Beginning with the first line of the material, set down each line exactly as written, up to and including the line with "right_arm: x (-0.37".
** THE DATA follows **
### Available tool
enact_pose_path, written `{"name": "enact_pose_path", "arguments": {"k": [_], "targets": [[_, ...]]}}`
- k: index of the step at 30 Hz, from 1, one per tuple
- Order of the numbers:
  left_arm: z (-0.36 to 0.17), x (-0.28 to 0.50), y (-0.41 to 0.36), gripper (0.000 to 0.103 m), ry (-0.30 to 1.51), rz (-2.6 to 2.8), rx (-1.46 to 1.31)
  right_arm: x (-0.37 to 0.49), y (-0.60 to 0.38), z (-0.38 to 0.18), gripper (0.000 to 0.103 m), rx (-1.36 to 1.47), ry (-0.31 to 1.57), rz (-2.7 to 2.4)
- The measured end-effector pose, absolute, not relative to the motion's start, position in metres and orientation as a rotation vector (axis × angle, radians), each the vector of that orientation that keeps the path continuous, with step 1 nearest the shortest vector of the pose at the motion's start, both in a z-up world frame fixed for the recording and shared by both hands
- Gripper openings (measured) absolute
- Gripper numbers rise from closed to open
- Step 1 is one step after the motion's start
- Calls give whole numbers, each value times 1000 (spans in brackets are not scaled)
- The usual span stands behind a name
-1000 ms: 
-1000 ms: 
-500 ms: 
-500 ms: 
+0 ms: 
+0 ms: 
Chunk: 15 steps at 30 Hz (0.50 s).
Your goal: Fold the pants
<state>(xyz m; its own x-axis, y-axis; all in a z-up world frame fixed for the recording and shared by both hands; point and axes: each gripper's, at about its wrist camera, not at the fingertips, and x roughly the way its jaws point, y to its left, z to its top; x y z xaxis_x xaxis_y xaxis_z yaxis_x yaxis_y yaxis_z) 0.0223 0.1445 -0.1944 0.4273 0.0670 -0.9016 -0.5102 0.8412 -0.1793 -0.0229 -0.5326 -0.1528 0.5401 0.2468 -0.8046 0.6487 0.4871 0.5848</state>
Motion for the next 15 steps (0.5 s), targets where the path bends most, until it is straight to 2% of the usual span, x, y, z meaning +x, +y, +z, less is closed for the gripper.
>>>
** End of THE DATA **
| TASK RESPONSE |
### Available tool
enact_pose_path, written `{"name": "enact_pose_path", "arguments": {"k": [_], "targets": [[_, ...]]}}`
- k: index of the step at 30 Hz, from 1, one per tuple
- Order of the numbers:
  left_arm: z (-0.36 to 0.17), x (-0.28 to 0.50), y (-0.41 to 0.36), gripper (0.000 to 0.103 m), ry (-0.30 to 1.51), rz (-2.6 to 2.8), rx (-1.46 to 1.31)
  right_arm: x (-0.37 to 0.49), y (-0.60 to 0.38), z (-0.38 to 0.18), gripper (0.000 to 0.103 m), rx (-1.36 to 1.47), ry (-0.31 to 1.57), rz (-2.7 to 2.4)

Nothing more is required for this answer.